I am very thankful that the FDA and the spinach industry have moved quickly to warn people about the current outbreak. This warning makes sense because (unlike with driving, flying, swimming, and walking) the risk is temporary and unusual, and because there is something practical we can do to avoid it – other nutritious, tasty alternative vegetables are available in the short run. But calorie-for-calorie, spinach and its relatives are packed with more nutrients than almost any other food. Spinach is one of the healthiest foods available. And September and October are often when it is the freshest and most flavorful. I’m using this brief warning-window as a great time to try other fun greens (think – wild rocket pizza. Just the name is enough to intrigue kids).

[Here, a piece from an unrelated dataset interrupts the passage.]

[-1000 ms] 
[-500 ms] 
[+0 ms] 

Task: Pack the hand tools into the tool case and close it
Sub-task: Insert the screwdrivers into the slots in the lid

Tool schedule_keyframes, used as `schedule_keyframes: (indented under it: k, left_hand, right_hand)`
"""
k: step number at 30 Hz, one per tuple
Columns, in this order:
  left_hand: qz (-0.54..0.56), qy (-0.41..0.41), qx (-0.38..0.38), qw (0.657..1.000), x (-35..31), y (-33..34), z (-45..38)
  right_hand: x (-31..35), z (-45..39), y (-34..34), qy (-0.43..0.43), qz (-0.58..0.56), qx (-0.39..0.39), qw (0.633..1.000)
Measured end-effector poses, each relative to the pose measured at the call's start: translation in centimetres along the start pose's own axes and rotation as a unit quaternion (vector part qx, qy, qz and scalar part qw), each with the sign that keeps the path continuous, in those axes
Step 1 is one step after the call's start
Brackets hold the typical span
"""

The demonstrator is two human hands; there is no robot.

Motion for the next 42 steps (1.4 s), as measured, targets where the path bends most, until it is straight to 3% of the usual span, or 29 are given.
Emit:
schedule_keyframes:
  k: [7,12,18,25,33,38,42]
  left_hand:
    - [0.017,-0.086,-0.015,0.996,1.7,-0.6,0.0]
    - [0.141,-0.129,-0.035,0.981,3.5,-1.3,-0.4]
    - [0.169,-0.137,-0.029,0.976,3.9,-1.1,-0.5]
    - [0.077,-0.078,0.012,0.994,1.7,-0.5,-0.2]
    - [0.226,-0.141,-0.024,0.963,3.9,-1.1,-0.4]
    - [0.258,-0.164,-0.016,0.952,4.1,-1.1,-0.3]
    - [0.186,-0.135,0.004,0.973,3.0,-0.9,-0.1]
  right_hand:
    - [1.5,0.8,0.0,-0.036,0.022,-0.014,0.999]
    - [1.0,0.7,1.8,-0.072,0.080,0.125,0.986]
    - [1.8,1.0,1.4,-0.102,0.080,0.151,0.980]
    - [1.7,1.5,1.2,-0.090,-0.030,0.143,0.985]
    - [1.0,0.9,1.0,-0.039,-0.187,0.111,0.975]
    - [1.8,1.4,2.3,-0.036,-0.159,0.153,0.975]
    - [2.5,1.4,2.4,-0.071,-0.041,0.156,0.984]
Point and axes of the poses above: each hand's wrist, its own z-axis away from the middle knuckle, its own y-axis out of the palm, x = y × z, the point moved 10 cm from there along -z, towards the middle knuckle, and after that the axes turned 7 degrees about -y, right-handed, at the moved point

But as soon as this warning is over, I’m planning on supporting spinach farmers (and my family’s health) by enjoying even more spinach than we would have eaten otherwise. And I invite you to join us.
It’s interesting that you can’t find fresh spinach on supermarket shelves, but you can find cigarettes. And junk foods that contributed to far more deaths this week than spinach ever will – albeit much more slowly. (We even advertise some of the worst of these, targeted to our kids.)What do you think about the spinach warnings? What message do you want your kids to come away with? Will you eat spinach when the warnings are over?